Exercise directions: Restate each entry below word for word, without skipping any.

Data to use:
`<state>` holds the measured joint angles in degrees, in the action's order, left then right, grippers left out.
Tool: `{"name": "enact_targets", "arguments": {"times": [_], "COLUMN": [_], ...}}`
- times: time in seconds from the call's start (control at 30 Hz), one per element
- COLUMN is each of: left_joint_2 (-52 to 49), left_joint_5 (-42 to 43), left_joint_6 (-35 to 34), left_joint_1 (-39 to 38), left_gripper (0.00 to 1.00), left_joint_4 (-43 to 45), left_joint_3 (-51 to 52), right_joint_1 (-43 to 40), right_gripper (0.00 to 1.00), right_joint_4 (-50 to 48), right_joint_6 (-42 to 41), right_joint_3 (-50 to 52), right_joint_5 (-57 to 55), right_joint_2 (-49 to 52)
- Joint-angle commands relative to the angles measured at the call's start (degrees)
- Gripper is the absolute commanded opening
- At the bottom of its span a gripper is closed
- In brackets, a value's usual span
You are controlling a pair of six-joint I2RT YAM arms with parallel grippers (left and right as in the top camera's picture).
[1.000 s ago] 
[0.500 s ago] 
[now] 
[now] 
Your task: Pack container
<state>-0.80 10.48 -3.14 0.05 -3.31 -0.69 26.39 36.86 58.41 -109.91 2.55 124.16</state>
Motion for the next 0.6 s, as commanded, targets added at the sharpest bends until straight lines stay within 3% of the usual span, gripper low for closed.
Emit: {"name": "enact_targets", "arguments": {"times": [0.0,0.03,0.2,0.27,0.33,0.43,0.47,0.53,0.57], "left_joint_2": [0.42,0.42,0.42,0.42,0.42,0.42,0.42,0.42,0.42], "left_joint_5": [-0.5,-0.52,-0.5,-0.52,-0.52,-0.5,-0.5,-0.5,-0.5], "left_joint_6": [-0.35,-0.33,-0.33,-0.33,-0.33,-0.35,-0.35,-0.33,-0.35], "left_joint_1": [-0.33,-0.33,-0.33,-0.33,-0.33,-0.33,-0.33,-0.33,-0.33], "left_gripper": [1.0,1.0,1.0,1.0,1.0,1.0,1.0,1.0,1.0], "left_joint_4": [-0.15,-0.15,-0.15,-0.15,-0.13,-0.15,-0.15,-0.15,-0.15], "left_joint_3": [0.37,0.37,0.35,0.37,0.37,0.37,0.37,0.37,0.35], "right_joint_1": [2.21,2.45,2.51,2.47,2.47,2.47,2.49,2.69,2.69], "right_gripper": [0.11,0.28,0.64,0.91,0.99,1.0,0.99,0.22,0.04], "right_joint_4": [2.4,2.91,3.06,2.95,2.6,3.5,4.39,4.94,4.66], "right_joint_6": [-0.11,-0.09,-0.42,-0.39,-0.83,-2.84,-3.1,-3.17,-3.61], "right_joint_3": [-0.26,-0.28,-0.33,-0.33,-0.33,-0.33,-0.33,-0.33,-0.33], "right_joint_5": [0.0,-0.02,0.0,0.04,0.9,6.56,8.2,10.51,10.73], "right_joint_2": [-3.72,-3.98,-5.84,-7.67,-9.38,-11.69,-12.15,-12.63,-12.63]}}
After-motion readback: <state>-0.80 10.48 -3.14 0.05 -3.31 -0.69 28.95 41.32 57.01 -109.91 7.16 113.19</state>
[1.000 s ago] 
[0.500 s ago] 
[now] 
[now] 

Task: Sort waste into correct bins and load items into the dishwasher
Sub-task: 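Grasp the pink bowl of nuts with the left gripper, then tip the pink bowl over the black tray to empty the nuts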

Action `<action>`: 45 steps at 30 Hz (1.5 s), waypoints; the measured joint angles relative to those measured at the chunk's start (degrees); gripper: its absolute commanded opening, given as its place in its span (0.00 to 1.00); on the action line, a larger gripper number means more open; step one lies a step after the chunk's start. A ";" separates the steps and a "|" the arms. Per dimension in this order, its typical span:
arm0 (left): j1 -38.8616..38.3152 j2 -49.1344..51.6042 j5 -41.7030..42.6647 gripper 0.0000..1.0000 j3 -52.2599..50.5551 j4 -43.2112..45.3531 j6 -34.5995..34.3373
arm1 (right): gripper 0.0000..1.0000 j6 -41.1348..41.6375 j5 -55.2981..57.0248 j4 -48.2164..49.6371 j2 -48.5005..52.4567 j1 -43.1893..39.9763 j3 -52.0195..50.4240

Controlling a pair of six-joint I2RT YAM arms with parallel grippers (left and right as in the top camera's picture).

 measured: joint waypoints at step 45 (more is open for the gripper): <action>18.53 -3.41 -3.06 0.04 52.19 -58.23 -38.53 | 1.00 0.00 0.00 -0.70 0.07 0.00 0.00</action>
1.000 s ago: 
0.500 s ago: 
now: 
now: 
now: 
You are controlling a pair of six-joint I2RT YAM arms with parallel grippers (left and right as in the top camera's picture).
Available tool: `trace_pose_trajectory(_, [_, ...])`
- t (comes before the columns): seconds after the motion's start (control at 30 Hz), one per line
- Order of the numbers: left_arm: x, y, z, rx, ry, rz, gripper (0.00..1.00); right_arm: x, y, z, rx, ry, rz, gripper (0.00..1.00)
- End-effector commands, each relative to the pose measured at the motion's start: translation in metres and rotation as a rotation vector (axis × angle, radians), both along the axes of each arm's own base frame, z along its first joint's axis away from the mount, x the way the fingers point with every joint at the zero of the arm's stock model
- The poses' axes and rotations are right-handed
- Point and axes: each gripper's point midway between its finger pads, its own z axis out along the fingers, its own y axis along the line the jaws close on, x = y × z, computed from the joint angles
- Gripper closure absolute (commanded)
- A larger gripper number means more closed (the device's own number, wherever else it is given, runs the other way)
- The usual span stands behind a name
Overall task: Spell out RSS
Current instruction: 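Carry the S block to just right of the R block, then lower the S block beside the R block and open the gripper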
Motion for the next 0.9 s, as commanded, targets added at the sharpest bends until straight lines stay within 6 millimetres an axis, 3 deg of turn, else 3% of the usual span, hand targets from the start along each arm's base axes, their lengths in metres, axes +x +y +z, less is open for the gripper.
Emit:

Answer space:
`<state>` holds the measured joint angles in degrees, in the action's order, left then right, grippers left out.
Tool: `{"name": "enact_targets", "arguments": {"times": [_], "COLUMN": [_], ...}}`
- times: time in seconds from the call's start (control at 30 Hz), one per element
- COLUMN is each of: left_joint_2 (-52 to 49), left_joint_5 (-42 to 43), left_joint_6 (-35 to 34), left_joint_1 (-39 to 38), left_gripper (0.00 to 1.00), left_joint_4 (-43 to 45), left_joint_3 (-51 to 52), right_joint_1 (-43 to 40), right_gripper (0.00 to 1.00), right_joint_4 (-50 to 48), right_joint_6 (-42 to 41), right_joint_3 (-50 to 52), right_joint_5 (-57 to 55), right_joint_2 (-49 to 52)
- Joint-angle commands relative to the angles measured at the call's start (degrees)
- Gripper is the absolute commanded opening
- At the bottom of its span a gripper is closed
- In brackets, a value's usual span
You are controlling a pair of six-joint I2RT YAM arms with parallel grippers (left and right as in the top camera's picture).
[1.000 s ago] 
[0.500 s ago] 
[now] 
[now] 
Your task: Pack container
<state>-0.80 10.48 -3.14 0.05 -3.31 -0.69 26.39 36.86 58.41 -109.91 2.55 124.16</state>
Motion for the next 0.6 s, as commanded, targets added at the sharpest bends until straight lines stay within 3% of the usual span, gripper low for closed.
Emit: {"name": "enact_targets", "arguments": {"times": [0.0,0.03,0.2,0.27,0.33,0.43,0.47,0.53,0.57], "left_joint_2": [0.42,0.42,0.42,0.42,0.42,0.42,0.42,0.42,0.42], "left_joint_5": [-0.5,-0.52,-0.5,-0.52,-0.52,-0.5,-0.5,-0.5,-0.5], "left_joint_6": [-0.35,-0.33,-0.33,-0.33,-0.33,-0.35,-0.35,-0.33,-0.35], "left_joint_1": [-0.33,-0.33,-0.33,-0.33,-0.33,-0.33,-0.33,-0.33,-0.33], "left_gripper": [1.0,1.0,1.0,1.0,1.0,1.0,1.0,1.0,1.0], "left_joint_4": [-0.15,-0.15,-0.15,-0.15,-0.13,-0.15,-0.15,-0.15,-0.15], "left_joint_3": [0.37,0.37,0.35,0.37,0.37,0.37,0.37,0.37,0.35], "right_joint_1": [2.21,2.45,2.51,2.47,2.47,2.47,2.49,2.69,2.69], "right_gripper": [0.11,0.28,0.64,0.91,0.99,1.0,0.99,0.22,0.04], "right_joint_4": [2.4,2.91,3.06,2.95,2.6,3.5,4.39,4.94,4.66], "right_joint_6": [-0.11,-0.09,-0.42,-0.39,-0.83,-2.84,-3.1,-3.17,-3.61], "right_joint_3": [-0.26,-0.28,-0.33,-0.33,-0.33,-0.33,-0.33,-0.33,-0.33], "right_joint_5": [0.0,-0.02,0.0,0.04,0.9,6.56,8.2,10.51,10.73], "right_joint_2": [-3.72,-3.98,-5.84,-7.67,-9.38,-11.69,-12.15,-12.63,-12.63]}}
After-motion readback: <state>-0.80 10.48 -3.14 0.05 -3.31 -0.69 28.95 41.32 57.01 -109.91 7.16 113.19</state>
[1.000 s ago] 
[0.500 s ago] 
[now] 
[now] 

Task: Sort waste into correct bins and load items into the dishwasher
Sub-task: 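Grasp the pink bowl of nuts with the left gripper, then tip the pink bowl over the black tray to empty the nuts
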
Action `<action>`: 45 steps at 30 Hz (1.5 s), waypoints; the measured joint angles relative to those measured at the chunk's start (degrees); gripper: its absolute commanded opening, given as its place in its span (0.00 to 1.00); on the action line, a larger gripper number means more open; step one lies a step after the chunk's start. A ";" separates the steps and a "|" the arms. Per dimension in this order, its typical span:
arm0 (left): j1 -38.8616..38.3152 j2 -49.1344..51.6042 j5 -41.7030..42.6647 gripper 0.0000..1.0000 j3 -52.2599..50.5551 j4 -43.2112..45.3531 j6 -34.5995..34.3373
arm1 (right): gripper 0.0000..1.0000 j6 -41.1348..41.6375 j5 -55.2981..57.0248 j4 -48.2164..49.6371 j2 -48.5005..52.4567 j1 -43.1893..39.9763 j3 -52.0195..50.4240

Controlling a pair of six-joint I2RT YAM arms with parallel grippers (left and right as in the top camera's picture).

 measured: joint waypoints at step 45 (more is open for the gripper): <action>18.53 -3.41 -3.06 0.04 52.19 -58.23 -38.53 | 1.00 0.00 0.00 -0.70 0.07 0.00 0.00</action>
1.000 s ago: 
0.500 s ago: 
now: 
now: 
now: 
You are controlling a pair of six-joint I2RT YAM arms with parallel grippers (left and right as in the top camera's picture).
Available tool: `trace_pose_trajectory(_, [_, ...])`
- t (comes before the columns): seconds after the motion's start (control at 30 Hz), one per line
- Order of the numbers: left_arm: x, y, z, rx, ry, rz, gripper (0.00..1.00); right_arm: x, y, z, rx, ry, rz, gripper (0.00..1.00)
- End-effector commands, each relative to the pose measured at the motion's start: translation in metres and rotation as a rotation vector (axis × angle, radians), both along the axes of each arm's own base frame, z along its first joint's axis away from the mount, x the way the fingers point with every joint at the zero of the arm's stock model
- The poses' axes and rotations are right-handed
- Point and axes: each gripper's point midway between its finger pads, its own z axis out along the fingers, its own y axis along the line the jaws close on, x = y × z, computed from the joint angles
- Gripper closure absolute (commanded)
- A larger gripper number means more closed (the device's own number, wherever else it is given, runs the other way)
- The usual span stands behind a name
Overall task: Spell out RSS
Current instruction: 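Carry the S block to just right of the R block, then lower the S block beside the R block and open the gripper
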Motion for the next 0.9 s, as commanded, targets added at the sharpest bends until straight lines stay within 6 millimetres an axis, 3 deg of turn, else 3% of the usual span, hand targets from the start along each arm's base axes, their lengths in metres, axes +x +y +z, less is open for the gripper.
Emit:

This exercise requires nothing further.